◆ **Information given**
=== Begin Enclosure ===
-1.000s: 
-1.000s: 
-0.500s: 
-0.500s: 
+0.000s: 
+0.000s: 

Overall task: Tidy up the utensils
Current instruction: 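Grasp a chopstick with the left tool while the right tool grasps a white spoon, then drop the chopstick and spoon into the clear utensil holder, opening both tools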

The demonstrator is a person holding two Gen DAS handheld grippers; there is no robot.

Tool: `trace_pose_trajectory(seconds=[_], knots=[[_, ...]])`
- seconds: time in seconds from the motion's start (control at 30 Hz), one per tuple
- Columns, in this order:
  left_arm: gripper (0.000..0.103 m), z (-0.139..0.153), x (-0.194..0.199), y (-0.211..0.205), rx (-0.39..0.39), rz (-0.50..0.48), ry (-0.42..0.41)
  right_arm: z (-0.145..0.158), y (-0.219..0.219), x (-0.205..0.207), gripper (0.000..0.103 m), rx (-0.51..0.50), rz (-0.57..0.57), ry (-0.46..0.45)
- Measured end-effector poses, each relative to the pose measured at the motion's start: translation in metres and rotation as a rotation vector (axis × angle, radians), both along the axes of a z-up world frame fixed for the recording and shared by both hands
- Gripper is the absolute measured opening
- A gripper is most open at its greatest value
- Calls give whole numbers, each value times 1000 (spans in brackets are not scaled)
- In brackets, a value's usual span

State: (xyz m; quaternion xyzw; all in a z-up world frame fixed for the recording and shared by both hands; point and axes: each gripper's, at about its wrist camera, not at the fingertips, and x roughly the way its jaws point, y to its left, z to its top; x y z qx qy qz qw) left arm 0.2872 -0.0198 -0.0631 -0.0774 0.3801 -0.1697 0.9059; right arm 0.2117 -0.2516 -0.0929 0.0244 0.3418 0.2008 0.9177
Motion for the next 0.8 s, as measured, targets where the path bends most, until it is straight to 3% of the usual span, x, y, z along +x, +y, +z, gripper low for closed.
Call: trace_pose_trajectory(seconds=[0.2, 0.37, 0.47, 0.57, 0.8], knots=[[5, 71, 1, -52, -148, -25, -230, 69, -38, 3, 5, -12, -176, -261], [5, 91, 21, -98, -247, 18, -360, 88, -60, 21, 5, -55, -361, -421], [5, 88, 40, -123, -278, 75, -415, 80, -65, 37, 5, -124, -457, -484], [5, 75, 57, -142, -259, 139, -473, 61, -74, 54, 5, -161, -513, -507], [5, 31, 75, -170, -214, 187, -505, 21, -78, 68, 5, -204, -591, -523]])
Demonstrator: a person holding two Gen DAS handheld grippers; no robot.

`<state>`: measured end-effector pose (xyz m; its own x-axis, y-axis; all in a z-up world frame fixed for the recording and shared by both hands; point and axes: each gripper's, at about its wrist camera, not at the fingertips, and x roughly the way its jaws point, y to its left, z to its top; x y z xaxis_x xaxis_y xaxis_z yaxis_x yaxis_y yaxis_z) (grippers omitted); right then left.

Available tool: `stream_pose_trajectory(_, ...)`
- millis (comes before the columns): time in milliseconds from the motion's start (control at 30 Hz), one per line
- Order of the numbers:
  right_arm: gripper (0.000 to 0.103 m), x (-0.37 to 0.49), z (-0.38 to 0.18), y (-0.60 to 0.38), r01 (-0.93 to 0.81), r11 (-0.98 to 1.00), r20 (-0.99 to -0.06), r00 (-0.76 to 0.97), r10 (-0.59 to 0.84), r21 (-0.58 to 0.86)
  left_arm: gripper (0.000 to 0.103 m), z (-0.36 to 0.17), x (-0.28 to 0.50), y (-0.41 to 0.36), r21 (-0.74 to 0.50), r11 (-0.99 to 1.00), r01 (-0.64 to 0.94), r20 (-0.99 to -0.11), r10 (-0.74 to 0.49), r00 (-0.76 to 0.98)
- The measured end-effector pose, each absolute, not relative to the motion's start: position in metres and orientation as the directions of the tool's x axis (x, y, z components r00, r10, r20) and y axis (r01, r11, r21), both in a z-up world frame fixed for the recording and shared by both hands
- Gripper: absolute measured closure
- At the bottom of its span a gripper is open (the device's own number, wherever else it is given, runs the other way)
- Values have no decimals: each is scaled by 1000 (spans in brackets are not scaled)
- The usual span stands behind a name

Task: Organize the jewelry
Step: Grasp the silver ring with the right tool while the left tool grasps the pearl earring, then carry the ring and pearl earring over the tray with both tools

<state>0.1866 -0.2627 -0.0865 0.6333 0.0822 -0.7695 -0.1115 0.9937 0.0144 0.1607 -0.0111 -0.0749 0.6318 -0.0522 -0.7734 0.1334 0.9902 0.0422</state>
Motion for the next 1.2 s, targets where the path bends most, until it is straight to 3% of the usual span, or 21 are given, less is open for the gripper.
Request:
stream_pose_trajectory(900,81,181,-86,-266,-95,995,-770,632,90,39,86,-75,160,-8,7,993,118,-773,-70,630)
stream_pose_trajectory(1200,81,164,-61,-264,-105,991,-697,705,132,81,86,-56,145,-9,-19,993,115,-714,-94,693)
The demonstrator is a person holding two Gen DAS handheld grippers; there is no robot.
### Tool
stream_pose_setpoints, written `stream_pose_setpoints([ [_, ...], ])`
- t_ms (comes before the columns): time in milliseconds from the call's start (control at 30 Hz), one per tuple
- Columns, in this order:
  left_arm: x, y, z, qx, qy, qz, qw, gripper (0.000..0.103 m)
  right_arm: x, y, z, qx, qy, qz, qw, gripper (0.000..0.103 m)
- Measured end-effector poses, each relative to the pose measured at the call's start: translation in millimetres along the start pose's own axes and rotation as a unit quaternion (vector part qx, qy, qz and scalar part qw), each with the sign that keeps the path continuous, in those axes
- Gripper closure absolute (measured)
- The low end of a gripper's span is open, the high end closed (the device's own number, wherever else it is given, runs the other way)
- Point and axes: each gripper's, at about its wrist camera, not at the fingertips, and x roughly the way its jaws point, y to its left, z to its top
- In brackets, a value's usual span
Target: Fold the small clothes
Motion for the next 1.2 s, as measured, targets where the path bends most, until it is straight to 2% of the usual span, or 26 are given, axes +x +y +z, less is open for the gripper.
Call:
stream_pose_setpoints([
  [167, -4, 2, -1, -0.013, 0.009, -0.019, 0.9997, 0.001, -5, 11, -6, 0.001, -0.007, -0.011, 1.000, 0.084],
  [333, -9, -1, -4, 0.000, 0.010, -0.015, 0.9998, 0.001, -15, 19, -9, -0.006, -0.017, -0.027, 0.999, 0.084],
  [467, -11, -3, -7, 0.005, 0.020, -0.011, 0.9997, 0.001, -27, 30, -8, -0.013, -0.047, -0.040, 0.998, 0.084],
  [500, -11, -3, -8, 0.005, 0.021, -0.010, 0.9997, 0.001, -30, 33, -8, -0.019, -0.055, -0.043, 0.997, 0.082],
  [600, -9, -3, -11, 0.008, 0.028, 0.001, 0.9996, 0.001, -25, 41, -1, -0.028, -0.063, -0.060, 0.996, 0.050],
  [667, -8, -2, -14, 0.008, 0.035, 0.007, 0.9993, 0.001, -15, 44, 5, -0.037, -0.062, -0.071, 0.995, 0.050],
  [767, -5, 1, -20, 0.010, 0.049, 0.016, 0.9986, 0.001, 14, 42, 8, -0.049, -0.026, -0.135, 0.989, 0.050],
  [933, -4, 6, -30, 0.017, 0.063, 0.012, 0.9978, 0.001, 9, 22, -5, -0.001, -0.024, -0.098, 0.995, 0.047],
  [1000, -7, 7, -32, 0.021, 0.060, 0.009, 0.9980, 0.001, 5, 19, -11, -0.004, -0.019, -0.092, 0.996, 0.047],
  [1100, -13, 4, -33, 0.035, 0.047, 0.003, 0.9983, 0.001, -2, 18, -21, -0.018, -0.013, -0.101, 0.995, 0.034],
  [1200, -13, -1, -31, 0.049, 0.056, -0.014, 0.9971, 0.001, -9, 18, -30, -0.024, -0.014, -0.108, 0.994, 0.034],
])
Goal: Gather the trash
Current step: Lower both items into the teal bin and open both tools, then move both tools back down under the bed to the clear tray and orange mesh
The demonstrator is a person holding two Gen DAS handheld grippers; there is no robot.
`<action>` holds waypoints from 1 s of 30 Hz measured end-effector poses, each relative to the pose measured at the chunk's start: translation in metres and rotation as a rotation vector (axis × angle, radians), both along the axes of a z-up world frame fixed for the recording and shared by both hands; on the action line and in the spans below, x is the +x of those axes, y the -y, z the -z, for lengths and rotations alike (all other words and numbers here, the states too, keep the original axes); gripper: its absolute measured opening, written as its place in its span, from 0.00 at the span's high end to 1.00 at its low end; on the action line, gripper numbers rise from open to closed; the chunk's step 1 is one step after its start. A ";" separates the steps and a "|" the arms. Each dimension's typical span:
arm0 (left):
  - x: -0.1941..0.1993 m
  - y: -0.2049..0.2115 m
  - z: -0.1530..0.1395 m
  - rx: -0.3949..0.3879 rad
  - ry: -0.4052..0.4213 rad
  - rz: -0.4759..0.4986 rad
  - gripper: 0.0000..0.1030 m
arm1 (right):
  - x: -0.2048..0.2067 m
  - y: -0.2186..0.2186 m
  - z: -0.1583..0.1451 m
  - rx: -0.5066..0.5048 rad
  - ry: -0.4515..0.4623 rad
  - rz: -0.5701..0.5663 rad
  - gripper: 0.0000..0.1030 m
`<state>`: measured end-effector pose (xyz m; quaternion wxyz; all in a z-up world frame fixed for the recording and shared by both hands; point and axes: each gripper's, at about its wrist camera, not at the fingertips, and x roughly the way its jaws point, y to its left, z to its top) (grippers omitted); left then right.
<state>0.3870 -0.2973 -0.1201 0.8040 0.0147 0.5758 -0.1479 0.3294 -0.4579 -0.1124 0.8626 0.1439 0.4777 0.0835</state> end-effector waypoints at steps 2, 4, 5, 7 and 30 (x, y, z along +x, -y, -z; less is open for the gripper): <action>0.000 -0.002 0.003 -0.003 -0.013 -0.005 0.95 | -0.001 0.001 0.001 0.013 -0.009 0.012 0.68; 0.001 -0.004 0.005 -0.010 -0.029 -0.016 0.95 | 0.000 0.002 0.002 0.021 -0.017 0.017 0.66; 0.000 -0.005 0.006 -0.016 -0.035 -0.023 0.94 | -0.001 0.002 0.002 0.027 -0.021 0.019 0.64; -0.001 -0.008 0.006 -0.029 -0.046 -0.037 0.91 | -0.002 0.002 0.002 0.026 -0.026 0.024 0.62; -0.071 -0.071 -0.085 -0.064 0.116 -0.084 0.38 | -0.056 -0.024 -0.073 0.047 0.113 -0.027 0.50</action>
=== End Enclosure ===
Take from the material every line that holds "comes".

◆ **Response to the exercise**
- millis (comes before the columns): time in milliseconds from the motion's start (control at 30 Hz), one per line
- t_ms (comes before the columns): time in milliseconds from the call's start (control at 30 Hz), one per tuple

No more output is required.